To do → Your copy should hold only the lines from the one containing "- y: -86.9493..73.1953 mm" through the final line of the entries, exactly as written, with no pictures.
....
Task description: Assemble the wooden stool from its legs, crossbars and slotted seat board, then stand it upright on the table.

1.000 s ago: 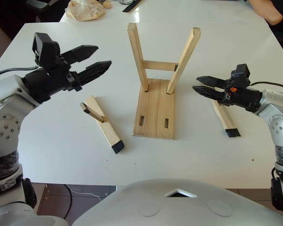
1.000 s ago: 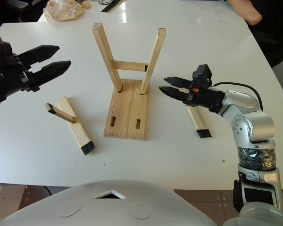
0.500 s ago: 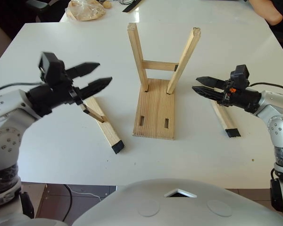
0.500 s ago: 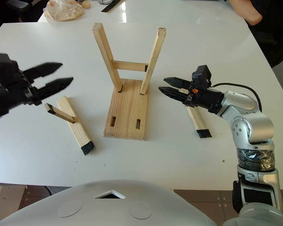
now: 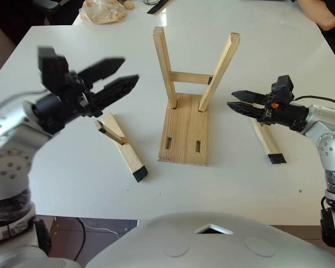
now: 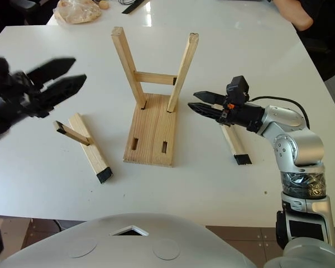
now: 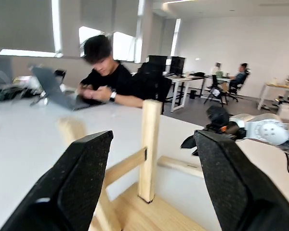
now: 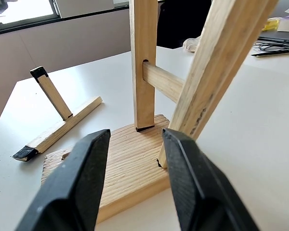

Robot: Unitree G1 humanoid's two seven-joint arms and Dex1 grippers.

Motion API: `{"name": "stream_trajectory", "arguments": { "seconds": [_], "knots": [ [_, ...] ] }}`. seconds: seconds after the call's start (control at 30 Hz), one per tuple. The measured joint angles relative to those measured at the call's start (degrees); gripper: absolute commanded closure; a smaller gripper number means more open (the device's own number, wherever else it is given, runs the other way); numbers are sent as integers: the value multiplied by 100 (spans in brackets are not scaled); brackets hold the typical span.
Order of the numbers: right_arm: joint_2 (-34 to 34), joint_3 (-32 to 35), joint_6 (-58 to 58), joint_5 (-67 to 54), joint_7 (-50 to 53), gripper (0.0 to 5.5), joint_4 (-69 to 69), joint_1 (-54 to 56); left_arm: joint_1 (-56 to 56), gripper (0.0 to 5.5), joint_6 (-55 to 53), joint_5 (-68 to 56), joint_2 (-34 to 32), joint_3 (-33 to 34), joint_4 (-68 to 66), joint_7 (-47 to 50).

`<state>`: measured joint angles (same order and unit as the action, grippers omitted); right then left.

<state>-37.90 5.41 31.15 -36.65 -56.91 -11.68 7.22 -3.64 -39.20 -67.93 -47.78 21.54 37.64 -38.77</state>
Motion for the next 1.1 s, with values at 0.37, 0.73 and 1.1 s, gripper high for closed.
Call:
{"name": "stream_trajectory", "arguments": {
  "seconds": [0.37, 0.73, 1.1],
  "knots": [
    [176, 156, -8, -50, 260, 350, -264, -392, 2845, 236, 1132, 3660, -134, -2741, -308, -656],
    [197, 185, -43, -48, 380, 350, -362, -584, 3382, 236, 2467, 4530, -728, -2302, -1383, -1642],
    [273, 342, -167, -46, 607, 350, -531, -881, 3051, 236, 2785, 4656, -1604, -241, -2991, -2663]
  ]
}}
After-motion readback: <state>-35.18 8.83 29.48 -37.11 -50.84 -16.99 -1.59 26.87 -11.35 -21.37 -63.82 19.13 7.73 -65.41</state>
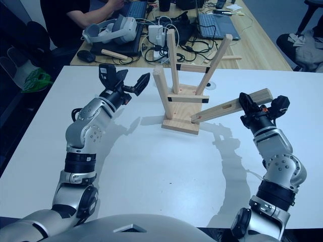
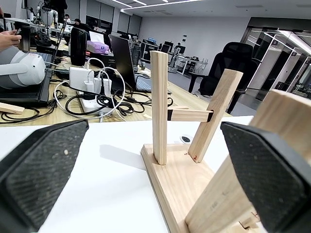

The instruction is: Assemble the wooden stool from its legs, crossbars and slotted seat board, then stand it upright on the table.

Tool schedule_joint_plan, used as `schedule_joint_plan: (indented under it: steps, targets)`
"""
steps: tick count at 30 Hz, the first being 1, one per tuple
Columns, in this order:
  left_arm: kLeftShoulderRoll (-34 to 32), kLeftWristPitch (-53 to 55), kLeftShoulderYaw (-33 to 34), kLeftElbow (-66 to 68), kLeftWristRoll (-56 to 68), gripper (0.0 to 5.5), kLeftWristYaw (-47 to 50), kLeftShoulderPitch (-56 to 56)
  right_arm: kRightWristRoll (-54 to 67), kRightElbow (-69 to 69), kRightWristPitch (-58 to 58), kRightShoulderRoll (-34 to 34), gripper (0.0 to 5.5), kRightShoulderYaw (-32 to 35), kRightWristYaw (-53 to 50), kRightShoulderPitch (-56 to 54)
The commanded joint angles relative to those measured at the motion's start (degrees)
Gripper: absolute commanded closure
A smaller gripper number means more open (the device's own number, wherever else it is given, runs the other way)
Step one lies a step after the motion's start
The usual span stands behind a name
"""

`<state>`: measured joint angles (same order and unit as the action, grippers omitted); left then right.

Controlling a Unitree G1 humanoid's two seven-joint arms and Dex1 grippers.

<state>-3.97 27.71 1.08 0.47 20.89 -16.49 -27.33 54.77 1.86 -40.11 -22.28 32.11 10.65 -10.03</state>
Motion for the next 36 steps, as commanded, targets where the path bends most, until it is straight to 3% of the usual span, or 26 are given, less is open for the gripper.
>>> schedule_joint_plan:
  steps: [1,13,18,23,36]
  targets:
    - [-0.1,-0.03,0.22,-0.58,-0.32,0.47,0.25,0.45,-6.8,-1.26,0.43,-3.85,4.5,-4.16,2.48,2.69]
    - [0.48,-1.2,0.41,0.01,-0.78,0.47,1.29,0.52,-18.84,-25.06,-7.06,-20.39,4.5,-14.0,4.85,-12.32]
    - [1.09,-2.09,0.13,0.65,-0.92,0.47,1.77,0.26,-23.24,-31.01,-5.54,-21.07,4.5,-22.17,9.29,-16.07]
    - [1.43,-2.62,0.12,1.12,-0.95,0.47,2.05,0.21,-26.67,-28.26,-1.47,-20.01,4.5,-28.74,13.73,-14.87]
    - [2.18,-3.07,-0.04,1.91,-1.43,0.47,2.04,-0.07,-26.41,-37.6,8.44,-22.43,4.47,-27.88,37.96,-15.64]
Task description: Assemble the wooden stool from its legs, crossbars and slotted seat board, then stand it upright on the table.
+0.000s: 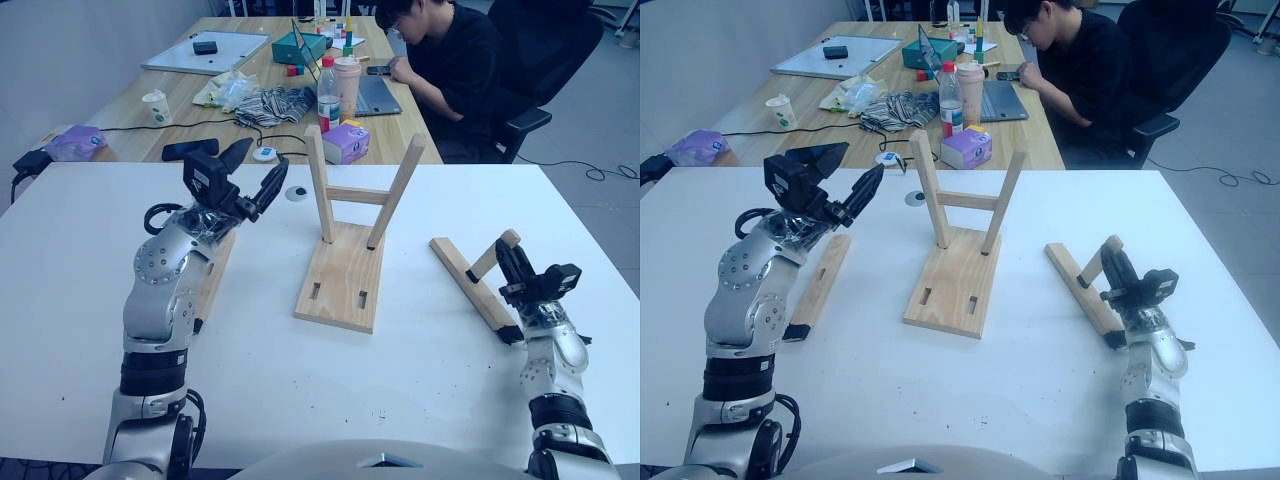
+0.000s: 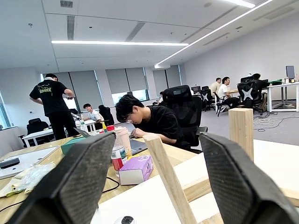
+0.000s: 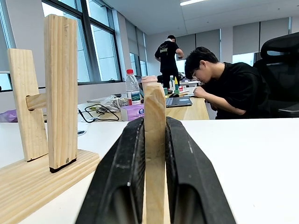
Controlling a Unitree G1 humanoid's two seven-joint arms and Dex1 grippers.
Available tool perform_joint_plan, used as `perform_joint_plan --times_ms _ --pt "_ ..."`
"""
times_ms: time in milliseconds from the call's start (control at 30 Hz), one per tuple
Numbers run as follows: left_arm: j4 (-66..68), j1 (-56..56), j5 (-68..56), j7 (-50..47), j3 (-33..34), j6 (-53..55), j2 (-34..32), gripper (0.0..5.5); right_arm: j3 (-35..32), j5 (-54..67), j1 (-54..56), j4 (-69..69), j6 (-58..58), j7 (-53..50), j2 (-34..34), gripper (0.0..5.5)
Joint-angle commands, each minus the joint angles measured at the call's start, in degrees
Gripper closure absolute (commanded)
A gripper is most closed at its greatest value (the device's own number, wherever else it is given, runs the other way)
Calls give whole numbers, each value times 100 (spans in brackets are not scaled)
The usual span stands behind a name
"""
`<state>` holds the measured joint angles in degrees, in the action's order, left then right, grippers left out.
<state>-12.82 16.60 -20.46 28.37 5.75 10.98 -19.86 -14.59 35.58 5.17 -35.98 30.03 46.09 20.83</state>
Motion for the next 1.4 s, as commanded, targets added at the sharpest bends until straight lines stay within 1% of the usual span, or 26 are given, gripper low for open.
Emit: perform_joint_plan --times_ms 33,267,333,600,633,667,733,800,833,867,900,1033,1133,1267,1400 --pt "73 194 -44 86 -33 140 -79 221 619 -1165 -1098 -1877 -704 -358 -314 509" --pt "18 133 -18 30 -10 120 -48 221 497 -779 -904 -1859 -835 -252 -241 509" --pt "9 126 -14 12 0 113 -41 221 483 -756 -848 -1860 -837 -247 -235 461" --pt "-24 97 -6 -19 17 99 -24 221 345 -824 -657 -1794 -812 -162 -194 323" --pt "-29 94 -4 -21 17 98 -24 221 318 -808 -620 -1692 -785 -137 -125 312" --pt "-31 93 -3 -21 17 97 -25 221 297 -800 -595 -1622 -768 -120 -76 287" --pt "-62 79 -11 -16 26 110 -43 221 457 -941 -820 -86 -1501 -585 281 255" --pt "-115 50 -25 -19 52 130 -65 221 618 -923 -1004 1898 -3009 -1219 806 215" --pt "-124 51 -26 -20 52 134 -67 221 663 -848 -1035 2617 -3805 -1481 1055 205" --pt "-121 60 -24 -20 45 134 -62 221 701 -888 -1044 3138 -4262 -1626 1250 182" --pt "-112 76 -22 -21 36 131 -53 221 709 -817 -1034 3575 -4782 -1791 1399 173" --pt "-262 -63 6 -120 74 124 -27 221 705 -727 -730 4452 -6283 -2291 1617 168" --pt "-325 -116 -8 -164 88 145 -32 221 583 -600 -690 5141 -7423 -2710 1719 168" --pt "-414 -186 -19 -213 85 188 -31 221 424 -666 -773 5525 -8097 -2949 1703 168" --pt "-472 -241 -31 -239 111 232 -44 221 280 -914 -1060 5307 -8196 -3000 1670 168"
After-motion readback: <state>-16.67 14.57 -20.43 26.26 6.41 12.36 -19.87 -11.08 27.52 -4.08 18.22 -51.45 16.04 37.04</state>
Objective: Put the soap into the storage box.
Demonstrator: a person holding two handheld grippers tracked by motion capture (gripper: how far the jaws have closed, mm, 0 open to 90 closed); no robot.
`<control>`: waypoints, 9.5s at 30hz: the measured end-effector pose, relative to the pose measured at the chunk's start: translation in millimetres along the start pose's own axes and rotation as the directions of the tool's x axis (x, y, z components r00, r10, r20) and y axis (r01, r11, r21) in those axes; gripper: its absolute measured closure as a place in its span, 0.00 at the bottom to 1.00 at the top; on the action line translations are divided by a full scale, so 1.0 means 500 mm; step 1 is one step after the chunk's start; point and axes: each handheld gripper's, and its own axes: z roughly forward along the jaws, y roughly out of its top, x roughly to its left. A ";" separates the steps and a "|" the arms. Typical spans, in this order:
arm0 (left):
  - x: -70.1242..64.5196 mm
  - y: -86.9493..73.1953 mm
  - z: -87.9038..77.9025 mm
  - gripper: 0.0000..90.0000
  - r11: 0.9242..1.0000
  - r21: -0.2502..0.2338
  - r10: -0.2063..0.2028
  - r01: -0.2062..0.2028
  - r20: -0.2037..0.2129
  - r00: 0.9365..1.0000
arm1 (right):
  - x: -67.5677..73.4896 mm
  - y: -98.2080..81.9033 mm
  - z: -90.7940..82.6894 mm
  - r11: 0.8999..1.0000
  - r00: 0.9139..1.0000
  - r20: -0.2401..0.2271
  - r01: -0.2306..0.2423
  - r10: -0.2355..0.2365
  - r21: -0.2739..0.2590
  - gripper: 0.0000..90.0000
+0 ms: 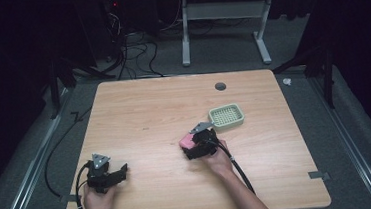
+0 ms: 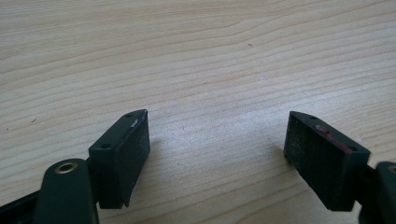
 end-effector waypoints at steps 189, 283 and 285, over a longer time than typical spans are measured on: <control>0.000 0.000 0.000 0.26 1.000 0.001 0.002 -0.002 0.000 1.000 | -0.244 -0.014 -0.250 0.943 0.915 0.245 -0.286 0.321 -0.168 0.21; 0.000 0.000 0.000 0.26 1.000 0.001 0.004 -0.004 -0.002 1.000 | -0.153 -0.219 -0.324 0.919 0.917 0.161 -0.325 0.364 -0.224 0.26; 0.000 0.000 0.000 0.26 1.000 0.001 0.003 -0.003 -0.002 1.000 | -0.153 -0.223 -0.321 0.919 0.915 0.163 -0.331 0.368 -0.216 0.26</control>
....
Response →
  - y: -86.9493..73.1953 mm
  - z: -87.9038..77.9025 mm
  - gripper: 0.0000..90.0000
  - r11: 0.9242..1.0000
  - r21: -0.2502..0.2338
  - r10: -0.2063..0.2028
  - r01: -0.2062..0.2028
  - r20: -0.2037..0.2129
  - r00: 0.9365..1.0000
arm1 (right):
  - x: -67.5677..73.4896 mm
  - y: -98.2080..81.9033 mm
  - z: -90.7940..82.6894 mm
  - r11: 0.8999..1.0000
  - r00: 0.9139..1.0000
  - r20: -0.2401..0.2271
  - r01: -0.2306..0.2423
  - r10: -0.2355..0.2365
  - r21: -0.2739..0.2590
  - gripper: 0.0000..90.0000
+0 ms: 
+0 ms: 
 end-effector waypoints at steps 189, 283 and 285, over a longer time than typical spans are measured on: <control>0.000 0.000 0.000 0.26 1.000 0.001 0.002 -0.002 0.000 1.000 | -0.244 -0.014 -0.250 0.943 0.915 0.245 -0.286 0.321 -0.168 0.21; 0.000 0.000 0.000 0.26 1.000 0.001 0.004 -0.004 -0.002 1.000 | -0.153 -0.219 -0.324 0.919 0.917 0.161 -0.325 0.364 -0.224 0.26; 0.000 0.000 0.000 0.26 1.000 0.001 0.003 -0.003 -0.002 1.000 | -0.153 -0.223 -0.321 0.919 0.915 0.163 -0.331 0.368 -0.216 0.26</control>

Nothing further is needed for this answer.